All Mixed Up (Manji, 1964) and The Spider Tattoo (Irezumi, 1966) are among Masumura’s most well known films in the west. Both are adaptations from the famous Japanese author Jun’ichirô Tanizaki. While All Mixed Up tells a story set in the 1920s, The Spider Tattoo is set in the Edo period. Both films focus on sexual obsession and use art as a form of expression or access to the object of desire.

All Mixed Up is truly ahead of its time, with a very open lesbian love story. Unhappy housewife Sonoko falls in love with the younger Mitsuko in a painting class. After she imagines Mitsuko naked and paints her as a goddess, the incident sparks rumors, but also brings the two women closer. Soon their intimate friendship turns into a love affair.  The Spider Tattoo, featuring the director’s favourite actress Ayako Wakao in the leading role, is a revenge story. Young and beautiful Otsuya is kidnapped and sold to a geisha house. There a tattoo artist draws a large spider tattoo on her back without her consent. This triggers a series of events, where she becomes a hunter and preys on the men who have exploited her.

Both films play with genre conventions, most notably film-noir. The characters portrayed by Wakao in both films are presented as femme-fatales. Whereas this perspective is confusing in All Mixed Up, The Spider Tattoo benefits greatly from her charismatic screen presence. It’s also a gorgeously shot period drama that is among the director’s best work.

While the (desired) human body is either drawn or drawn on in All Mixed Up and The Spider Tattoo, The Red Angel (Akai tenshi, 1966) and Blind Beast (Môjû, 1969) take it further still. The Red Angel is a horrifying war film, where sex and violence, life and death are intertwined. The rape scenes and constant objectification of the nurse character Nishi are followed by equally disturbing surgery scenes that feature dismembered body parts. She still finds love amidst the war in a field hospital and loses her heart to one of the doctors. Unlike Masumura’s early films, there is no sign of hope in The Red Angel, however. Released almost 60 years ago and recently restored to 4K, it is still effective with its violent black and white images.

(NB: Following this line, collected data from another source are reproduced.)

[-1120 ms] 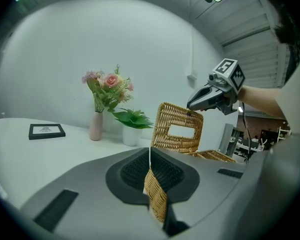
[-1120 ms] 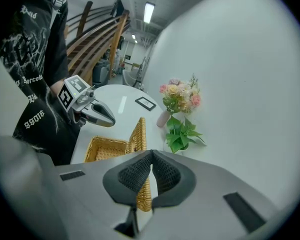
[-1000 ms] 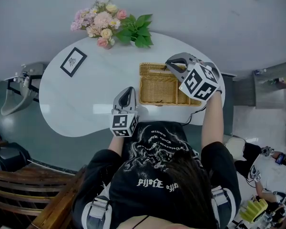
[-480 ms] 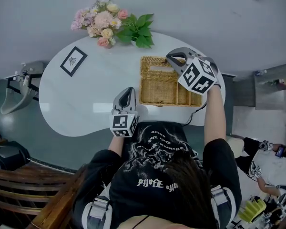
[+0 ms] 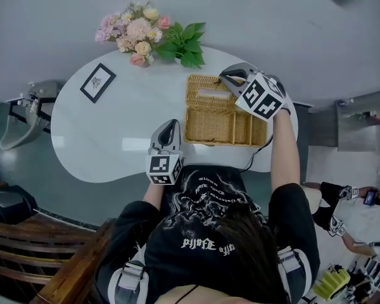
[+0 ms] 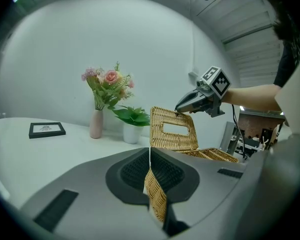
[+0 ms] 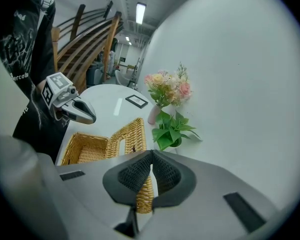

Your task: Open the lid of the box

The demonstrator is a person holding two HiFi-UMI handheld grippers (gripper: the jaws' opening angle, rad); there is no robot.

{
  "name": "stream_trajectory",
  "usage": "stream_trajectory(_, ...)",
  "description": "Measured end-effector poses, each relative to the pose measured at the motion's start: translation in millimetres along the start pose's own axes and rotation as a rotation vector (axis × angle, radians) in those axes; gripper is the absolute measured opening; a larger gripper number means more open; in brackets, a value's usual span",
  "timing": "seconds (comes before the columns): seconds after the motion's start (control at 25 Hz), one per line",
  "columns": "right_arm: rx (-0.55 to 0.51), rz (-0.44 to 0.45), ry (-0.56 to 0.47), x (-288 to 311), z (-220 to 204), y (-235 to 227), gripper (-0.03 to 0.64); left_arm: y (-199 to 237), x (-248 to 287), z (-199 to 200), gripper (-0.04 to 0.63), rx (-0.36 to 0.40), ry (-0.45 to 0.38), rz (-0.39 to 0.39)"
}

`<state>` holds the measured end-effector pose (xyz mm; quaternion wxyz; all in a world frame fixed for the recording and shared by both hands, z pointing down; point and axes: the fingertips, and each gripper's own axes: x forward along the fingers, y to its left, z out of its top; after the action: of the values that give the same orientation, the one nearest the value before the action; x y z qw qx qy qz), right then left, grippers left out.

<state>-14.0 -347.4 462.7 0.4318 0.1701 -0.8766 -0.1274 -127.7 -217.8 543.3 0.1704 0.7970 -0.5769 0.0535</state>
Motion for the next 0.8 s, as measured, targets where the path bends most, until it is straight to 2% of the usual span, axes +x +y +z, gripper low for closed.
stream_trajectory(0.8,0.08,0.098,0.065,51,-32,-23,0.034,14,13,0,0.026,-0.012,0.034,0.039)
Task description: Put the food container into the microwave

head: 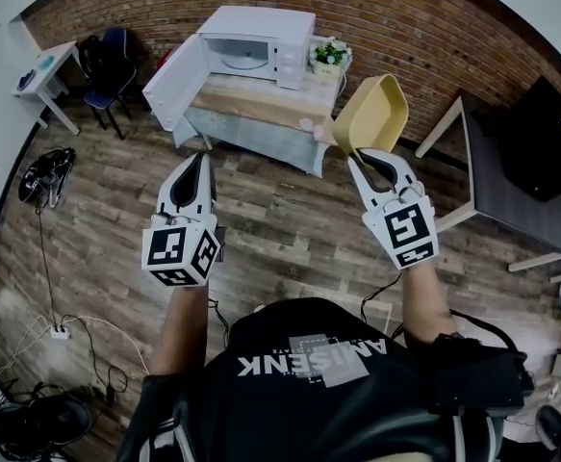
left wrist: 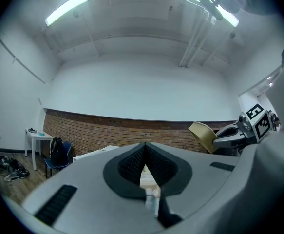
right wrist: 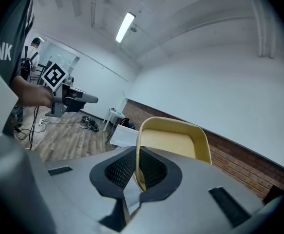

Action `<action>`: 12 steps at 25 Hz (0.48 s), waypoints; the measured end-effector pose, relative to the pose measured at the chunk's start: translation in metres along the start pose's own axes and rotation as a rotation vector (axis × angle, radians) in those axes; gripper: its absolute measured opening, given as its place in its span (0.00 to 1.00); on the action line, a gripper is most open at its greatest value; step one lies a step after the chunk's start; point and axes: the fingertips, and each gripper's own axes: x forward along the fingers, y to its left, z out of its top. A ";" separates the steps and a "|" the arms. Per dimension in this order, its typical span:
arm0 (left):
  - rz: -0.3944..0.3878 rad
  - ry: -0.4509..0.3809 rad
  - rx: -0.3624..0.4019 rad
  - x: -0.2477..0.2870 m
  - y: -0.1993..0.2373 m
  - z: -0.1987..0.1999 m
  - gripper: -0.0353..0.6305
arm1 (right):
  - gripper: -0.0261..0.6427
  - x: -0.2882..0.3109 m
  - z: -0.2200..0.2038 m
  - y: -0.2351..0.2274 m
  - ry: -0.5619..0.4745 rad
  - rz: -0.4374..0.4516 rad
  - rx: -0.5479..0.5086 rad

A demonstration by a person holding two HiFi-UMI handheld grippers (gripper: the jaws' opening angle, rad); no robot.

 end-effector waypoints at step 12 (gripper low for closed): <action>-0.044 0.025 -0.041 -0.019 0.051 -0.020 0.07 | 0.12 0.025 0.016 0.052 0.043 -0.022 -0.016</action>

Blind Beast, arguably Masumura’s most famous film, was the final entry in the programme. It’s usually perceived as one of the many sexploitation films of that era, but Blind Beast goes much deeper and to more disturbing places than the usual film of its kind. It tells the story of a fashion model who is kidnapped by a blind amateur sculptor who wants to use her as a model. The erotic obsession is examined in a similar manner as All Mixed Up and The Spider Tattoo but has an unmistakable quality of self-awareness, constantly shifting the power dynamics between the artist and its subject. The shocking and extremely violent finale adds a whole meta level to Blind Beast and makes it one of the most effective films to examine the themes of art, body, and exploitation.

Yasuzô Masumura might have been underestimated by some critics in the past as a genre director, especially after sex and violence started to become more and more dominant in his films. However, his films and especially Blind Beast prove the true intentions and deeper politics in the highly controversial films of this neglected master.